■ BRIEF ■
Starting at the line that contains "Outline every instance of the <item>robot", transcribe every remaining line of the entries exactly, including the last one.
::: PROVIDED RECORDS :::
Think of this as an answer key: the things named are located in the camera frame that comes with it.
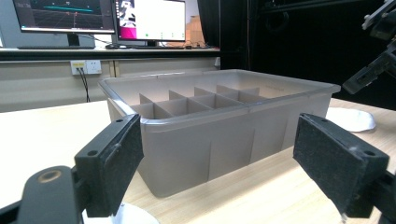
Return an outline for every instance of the computer monitor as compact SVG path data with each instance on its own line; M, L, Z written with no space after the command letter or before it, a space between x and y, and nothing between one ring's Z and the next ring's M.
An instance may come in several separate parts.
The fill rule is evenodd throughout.
M185 42L186 6L176 0L115 0L118 40Z
M13 0L22 32L67 34L78 46L78 35L115 34L110 0Z

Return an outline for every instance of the plastic storage box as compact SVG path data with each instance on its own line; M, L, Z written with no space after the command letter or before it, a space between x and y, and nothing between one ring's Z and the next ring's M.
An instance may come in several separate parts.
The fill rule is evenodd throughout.
M166 197L291 147L300 113L325 117L340 87L244 70L101 80L112 120L138 113L138 172Z

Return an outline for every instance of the desk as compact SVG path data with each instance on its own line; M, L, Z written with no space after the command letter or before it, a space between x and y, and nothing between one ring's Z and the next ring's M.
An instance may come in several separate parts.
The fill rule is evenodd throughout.
M391 156L396 168L396 111L332 99L331 106L374 115L375 130L356 135ZM0 207L21 197L26 179L74 155L110 122L106 102L0 114ZM292 147L235 172L167 198L155 198L136 173L124 201L166 223L341 223L332 202L291 157ZM347 223L377 223L349 218Z

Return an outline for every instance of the wall socket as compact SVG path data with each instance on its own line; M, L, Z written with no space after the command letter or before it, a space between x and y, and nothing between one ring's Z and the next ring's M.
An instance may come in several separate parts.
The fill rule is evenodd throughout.
M94 75L102 74L102 65L99 60L70 61L73 75Z
M85 64L87 65L88 74L102 74L102 65L99 60L89 60Z
M70 61L73 75L80 75L83 72L87 73L87 66L85 61Z

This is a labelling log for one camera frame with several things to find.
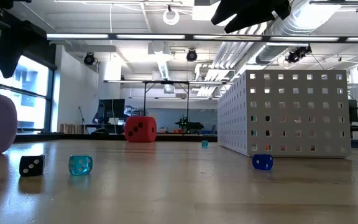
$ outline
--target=window
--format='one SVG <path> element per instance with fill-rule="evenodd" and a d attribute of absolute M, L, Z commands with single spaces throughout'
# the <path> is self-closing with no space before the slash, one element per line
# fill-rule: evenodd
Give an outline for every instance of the window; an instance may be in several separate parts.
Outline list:
<path fill-rule="evenodd" d="M 0 72 L 0 84 L 46 96 L 48 74 L 47 67 L 22 56 L 12 78 L 4 78 Z"/>
<path fill-rule="evenodd" d="M 17 127 L 43 129 L 45 125 L 46 100 L 39 97 L 0 89 L 0 94 L 10 98 L 17 110 Z"/>

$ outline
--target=security camera
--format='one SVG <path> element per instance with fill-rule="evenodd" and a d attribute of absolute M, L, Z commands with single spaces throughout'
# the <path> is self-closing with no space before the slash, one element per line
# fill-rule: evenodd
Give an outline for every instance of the security camera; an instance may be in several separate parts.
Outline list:
<path fill-rule="evenodd" d="M 97 60 L 94 57 L 94 53 L 88 52 L 84 58 L 85 65 L 94 65 L 96 64 Z"/>
<path fill-rule="evenodd" d="M 187 57 L 186 57 L 188 62 L 194 62 L 195 60 L 197 60 L 197 53 L 195 49 L 190 49 L 189 52 L 187 53 Z"/>

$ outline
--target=glass wall
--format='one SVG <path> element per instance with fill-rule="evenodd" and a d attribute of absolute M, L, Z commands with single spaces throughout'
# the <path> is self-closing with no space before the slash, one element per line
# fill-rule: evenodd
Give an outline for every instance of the glass wall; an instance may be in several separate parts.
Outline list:
<path fill-rule="evenodd" d="M 0 94 L 16 106 L 19 131 L 49 131 L 53 72 L 22 56 L 11 78 L 0 72 Z"/>

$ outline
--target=metal frame
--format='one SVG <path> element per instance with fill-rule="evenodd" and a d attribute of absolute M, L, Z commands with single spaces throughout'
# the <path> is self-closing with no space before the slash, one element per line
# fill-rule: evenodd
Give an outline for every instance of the metal frame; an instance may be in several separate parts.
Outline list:
<path fill-rule="evenodd" d="M 164 40 L 164 41 L 215 41 L 215 42 L 269 42 L 269 43 L 320 43 L 358 44 L 358 36 L 338 35 L 227 35 L 227 34 L 145 34 L 145 33 L 54 33 L 48 40 Z"/>

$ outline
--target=monitor
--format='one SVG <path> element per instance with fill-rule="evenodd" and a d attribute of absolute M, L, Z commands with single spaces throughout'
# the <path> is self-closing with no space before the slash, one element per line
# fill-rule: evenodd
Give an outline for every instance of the monitor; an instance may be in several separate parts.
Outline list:
<path fill-rule="evenodd" d="M 358 122 L 358 112 L 357 112 L 357 101 L 349 100 L 349 119 L 350 122 Z"/>

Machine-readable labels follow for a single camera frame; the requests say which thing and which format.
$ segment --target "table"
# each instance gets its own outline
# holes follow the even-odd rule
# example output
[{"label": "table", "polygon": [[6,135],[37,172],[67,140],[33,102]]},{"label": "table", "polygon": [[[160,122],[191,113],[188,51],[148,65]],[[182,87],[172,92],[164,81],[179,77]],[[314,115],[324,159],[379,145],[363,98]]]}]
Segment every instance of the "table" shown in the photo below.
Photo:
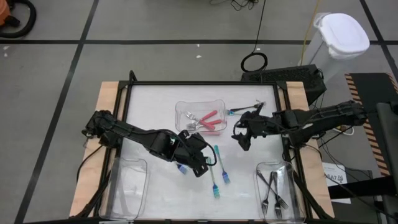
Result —
[{"label": "table", "polygon": [[[118,85],[118,82],[102,83],[101,89],[99,91],[96,110],[113,110],[116,101]],[[290,107],[292,109],[308,109],[307,98],[303,84],[301,82],[287,82],[287,93],[289,95]],[[126,91],[122,91],[120,100],[122,103],[119,105],[120,112],[118,113],[118,119],[121,119],[125,97]],[[279,98],[282,109],[286,109],[283,91],[281,90],[279,91]],[[317,142],[315,140],[311,140],[307,144],[317,148]],[[98,146],[98,139],[90,139],[87,142],[84,158],[90,155]],[[317,200],[317,202],[322,206],[322,208],[329,215],[334,216],[319,153],[309,147],[301,149],[300,153],[308,190],[314,196],[315,200]],[[88,160],[81,169],[72,208],[70,210],[71,216],[76,215],[83,209],[98,188],[104,155],[105,150],[100,150],[94,156],[92,156],[92,158],[90,158],[90,160]]]}]

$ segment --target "wooden table frame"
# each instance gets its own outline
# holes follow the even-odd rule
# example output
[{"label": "wooden table frame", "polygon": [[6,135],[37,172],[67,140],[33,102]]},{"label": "wooden table frame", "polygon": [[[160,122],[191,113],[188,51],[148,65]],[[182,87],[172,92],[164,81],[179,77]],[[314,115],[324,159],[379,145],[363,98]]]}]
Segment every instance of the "wooden table frame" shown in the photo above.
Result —
[{"label": "wooden table frame", "polygon": [[[103,82],[101,84],[95,110],[113,111],[114,114],[117,114],[118,119],[126,119],[123,118],[123,114],[126,114],[124,112],[127,111],[128,107],[126,102],[129,102],[127,88],[125,87],[126,84],[128,84],[128,82]],[[279,89],[279,100],[282,110],[289,108],[308,110],[307,97],[305,95],[303,83],[301,82],[287,82],[285,91],[283,89]],[[98,140],[99,139],[96,138],[88,140],[84,158],[90,155],[99,146]],[[318,149],[316,140],[310,140],[307,144]],[[70,216],[79,213],[90,201],[93,194],[98,189],[101,175],[103,176],[104,174],[103,168],[111,168],[111,162],[104,166],[104,158],[106,157],[106,154],[109,154],[108,156],[110,156],[110,158],[114,158],[116,151],[101,149],[87,160],[85,165],[81,168],[80,178],[76,186],[75,196],[70,210]],[[300,150],[300,157],[307,189],[324,211],[334,217],[320,154],[307,146]],[[297,170],[296,163],[297,161],[294,161],[294,166]],[[103,197],[103,203],[106,203],[106,200],[107,197]],[[304,200],[300,200],[299,203],[302,205],[302,208],[305,207]],[[317,217],[314,211],[312,211],[312,216],[313,218]]]}]

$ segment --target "floor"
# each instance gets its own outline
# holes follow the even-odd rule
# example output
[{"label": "floor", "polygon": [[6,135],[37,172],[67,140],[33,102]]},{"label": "floor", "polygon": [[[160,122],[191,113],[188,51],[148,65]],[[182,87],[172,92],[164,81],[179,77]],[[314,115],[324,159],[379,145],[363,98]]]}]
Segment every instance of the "floor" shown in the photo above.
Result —
[{"label": "floor", "polygon": [[[32,32],[0,39],[2,223],[68,216],[84,151],[80,130],[101,82],[125,80],[130,69],[139,80],[239,80],[262,6],[260,0],[251,11],[238,12],[227,2],[212,6],[207,0],[31,1],[38,12]],[[257,47],[268,56],[268,68],[297,64],[315,3],[266,2]],[[324,106],[351,99],[345,72],[398,76],[397,6],[395,0],[321,1],[319,12],[353,16],[372,43],[326,84]],[[13,14],[24,23],[29,12],[17,6]],[[380,176],[363,128],[328,145],[346,166]]]}]

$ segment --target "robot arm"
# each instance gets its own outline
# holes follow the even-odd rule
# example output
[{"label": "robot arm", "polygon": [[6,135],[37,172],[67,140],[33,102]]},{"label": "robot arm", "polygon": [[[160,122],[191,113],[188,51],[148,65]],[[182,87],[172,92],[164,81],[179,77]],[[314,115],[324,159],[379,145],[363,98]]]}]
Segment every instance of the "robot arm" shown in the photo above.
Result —
[{"label": "robot arm", "polygon": [[142,144],[152,155],[165,161],[177,161],[192,168],[197,177],[203,175],[208,166],[202,149],[210,146],[200,134],[189,136],[188,131],[175,134],[168,129],[143,130],[113,117],[110,111],[95,111],[82,133],[97,136],[106,147],[118,147],[121,137]]},{"label": "robot arm", "polygon": [[[233,139],[248,151],[251,138],[270,134],[285,134],[293,147],[302,147],[312,136],[325,133],[340,125],[360,126],[368,118],[359,103],[347,101],[318,110],[285,110],[273,113],[273,117],[259,115],[256,111],[245,112],[234,126]],[[246,128],[246,134],[236,134],[235,128]]]}]

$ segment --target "orange vacuum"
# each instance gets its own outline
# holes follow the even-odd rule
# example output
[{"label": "orange vacuum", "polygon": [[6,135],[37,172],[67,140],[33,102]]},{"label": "orange vacuum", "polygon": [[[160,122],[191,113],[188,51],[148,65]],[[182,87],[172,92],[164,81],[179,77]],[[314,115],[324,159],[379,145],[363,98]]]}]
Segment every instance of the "orange vacuum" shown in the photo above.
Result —
[{"label": "orange vacuum", "polygon": [[[10,10],[14,9],[15,3],[25,4],[30,9],[29,19],[22,29],[17,32],[1,32],[5,26],[19,27],[20,21],[11,15]],[[0,0],[0,37],[18,38],[28,34],[36,21],[36,8],[28,0]]]}]

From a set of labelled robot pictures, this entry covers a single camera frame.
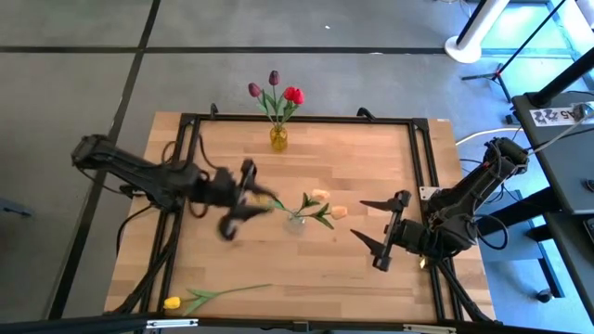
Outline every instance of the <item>yellow vase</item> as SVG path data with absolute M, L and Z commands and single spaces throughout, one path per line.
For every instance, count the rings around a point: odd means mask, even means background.
M 270 129 L 270 145 L 272 146 L 272 149 L 274 149 L 276 152 L 282 152 L 285 150 L 288 145 L 288 136 L 287 129 L 284 127 L 274 126 L 272 129 Z

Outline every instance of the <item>gray floor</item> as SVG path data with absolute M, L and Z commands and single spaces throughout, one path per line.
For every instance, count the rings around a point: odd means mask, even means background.
M 25 0 L 0 6 L 0 45 L 136 46 L 150 1 L 62 0 L 49 5 Z M 519 45 L 547 13 L 542 6 L 510 6 L 484 45 Z M 364 5 L 354 0 L 309 0 L 299 5 L 284 0 L 171 0 L 161 4 L 149 45 L 439 48 L 465 22 L 458 4 L 431 0 L 373 0 Z M 531 47 L 565 47 L 554 25 L 545 31 Z M 0 54 L 0 153 L 6 157 L 0 164 L 0 197 L 35 211 L 32 219 L 0 212 L 0 322 L 44 316 L 89 187 L 71 167 L 69 154 L 82 135 L 109 130 L 132 57 Z M 118 144 L 141 154 L 158 110 L 206 112 L 214 102 L 224 113 L 255 112 L 247 83 L 265 83 L 272 69 L 280 71 L 283 85 L 303 88 L 302 114 L 353 115 L 364 106 L 377 116 L 448 118 L 456 137 L 463 137 L 500 127 L 510 105 L 496 84 L 462 82 L 459 77 L 490 72 L 505 59 L 462 65 L 443 55 L 145 55 Z M 518 58 L 504 78 L 510 92 L 519 95 L 541 88 L 571 63 Z M 581 81 L 572 88 L 587 89 Z M 459 156 L 480 159 L 489 137 L 463 144 Z M 522 134 L 518 141 L 528 146 Z M 536 161 L 531 161 L 530 170 L 510 180 L 509 188 L 527 195 L 544 186 Z M 66 316 L 102 311 L 115 261 L 115 234 L 128 205 L 128 200 L 110 193 L 101 195 Z M 556 251 L 554 245 L 547 247 Z M 559 254 L 553 258 L 562 284 L 571 290 Z M 555 301 L 544 305 L 524 300 L 525 316 L 517 316 L 510 306 L 524 297 L 497 282 L 511 271 L 535 277 L 526 284 L 540 285 L 541 273 L 533 265 L 487 266 L 487 271 L 497 317 L 505 323 L 591 329 L 579 312 L 564 318 L 574 321 L 572 327 L 551 320 L 564 312 Z M 565 302 L 581 305 L 574 293 Z

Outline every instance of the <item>wooden table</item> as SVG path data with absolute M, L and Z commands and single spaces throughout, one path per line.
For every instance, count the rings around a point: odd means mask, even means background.
M 175 140 L 179 113 L 158 112 L 145 159 L 159 162 L 167 142 Z M 223 290 L 270 283 L 273 286 L 221 296 L 202 306 L 196 317 L 329 320 L 365 322 L 434 322 L 435 311 L 427 271 L 419 257 L 394 247 L 388 273 L 371 266 L 366 246 L 349 230 L 383 239 L 390 213 L 359 203 L 385 200 L 395 191 L 413 194 L 404 217 L 421 222 L 412 156 L 405 126 L 344 123 L 288 123 L 289 147 L 272 151 L 267 122 L 201 122 L 200 132 L 210 160 L 239 177 L 244 158 L 253 158 L 258 183 L 274 189 L 287 206 L 298 207 L 303 192 L 330 192 L 331 204 L 344 205 L 349 216 L 333 222 L 335 230 L 309 220 L 302 235 L 285 230 L 287 214 L 275 211 L 244 224 L 235 241 L 215 232 L 225 210 L 211 208 L 203 219 L 184 214 L 174 262 L 170 296 L 189 298 L 187 288 Z M 433 153 L 440 186 L 460 178 L 458 153 L 448 120 L 430 120 Z M 419 137 L 421 157 L 424 157 Z M 208 169 L 200 152 L 196 163 Z M 427 172 L 422 159 L 423 172 Z M 135 199 L 130 213 L 147 205 Z M 106 310 L 119 306 L 145 274 L 158 217 L 149 211 L 132 221 L 123 235 Z M 483 312 L 493 317 L 478 247 L 455 259 L 458 279 Z M 446 314 L 452 317 L 446 281 L 441 277 Z M 156 309 L 160 278 L 151 298 Z M 179 310 L 168 315 L 181 315 Z

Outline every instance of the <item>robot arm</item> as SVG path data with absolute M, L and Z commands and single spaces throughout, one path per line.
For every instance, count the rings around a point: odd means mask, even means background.
M 371 250 L 373 266 L 382 271 L 388 271 L 392 245 L 421 255 L 425 263 L 436 265 L 473 321 L 490 320 L 472 302 L 442 260 L 476 244 L 478 229 L 473 221 L 476 210 L 506 179 L 526 172 L 528 163 L 527 151 L 508 138 L 494 138 L 486 145 L 488 149 L 481 165 L 454 187 L 438 190 L 421 203 L 426 225 L 400 219 L 410 198 L 410 193 L 402 190 L 385 202 L 361 201 L 370 207 L 393 212 L 391 222 L 384 229 L 383 243 L 352 230 Z
M 216 168 L 214 178 L 191 161 L 155 164 L 117 148 L 104 135 L 85 136 L 71 154 L 72 164 L 79 170 L 102 170 L 122 179 L 123 193 L 132 197 L 142 191 L 156 207 L 173 212 L 180 210 L 184 199 L 193 203 L 229 208 L 219 224 L 223 238 L 232 239 L 236 234 L 235 222 L 245 222 L 255 215 L 269 212 L 269 208 L 246 205 L 245 194 L 275 198 L 275 194 L 256 185 L 256 166 L 252 160 L 241 165 L 241 179 L 237 183 L 224 167 Z

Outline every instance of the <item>black tripod stand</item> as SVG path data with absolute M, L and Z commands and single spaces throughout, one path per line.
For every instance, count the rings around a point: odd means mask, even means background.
:::
■ RESULT ■
Outline every instance of the <item>robot arm</item> as SVG path data with absolute M, L and Z commands and single spaces throughout, one path per line.
For every instance, count the rings around a point: odd means mask, even means background.
M 371 250 L 373 266 L 382 271 L 388 271 L 392 245 L 421 255 L 425 263 L 436 265 L 473 321 L 490 320 L 472 302 L 442 260 L 476 244 L 478 229 L 473 221 L 476 210 L 506 179 L 526 172 L 528 163 L 527 151 L 508 138 L 494 138 L 486 145 L 488 149 L 481 165 L 454 187 L 438 190 L 421 203 L 426 225 L 400 219 L 410 198 L 410 193 L 402 190 L 385 202 L 361 201 L 370 207 L 393 212 L 391 222 L 384 229 L 383 243 L 352 230 Z
M 216 168 L 214 178 L 191 161 L 155 164 L 117 148 L 104 135 L 85 136 L 71 154 L 72 164 L 79 170 L 102 170 L 122 179 L 123 193 L 132 197 L 142 191 L 156 207 L 173 212 L 180 210 L 184 199 L 193 203 L 229 208 L 219 224 L 223 238 L 232 239 L 236 234 L 235 222 L 245 222 L 255 215 L 269 212 L 269 208 L 246 205 L 245 194 L 275 198 L 275 194 L 256 185 L 256 166 L 252 160 L 241 165 L 241 179 L 237 183 L 224 167 Z

Outline every instance of the <item>black tripod stand</item> as SVG path data with absolute M, L and Z commands and single spaces throughout, one path per line.
For every instance, count the rings around a point: odd means mask, even means background.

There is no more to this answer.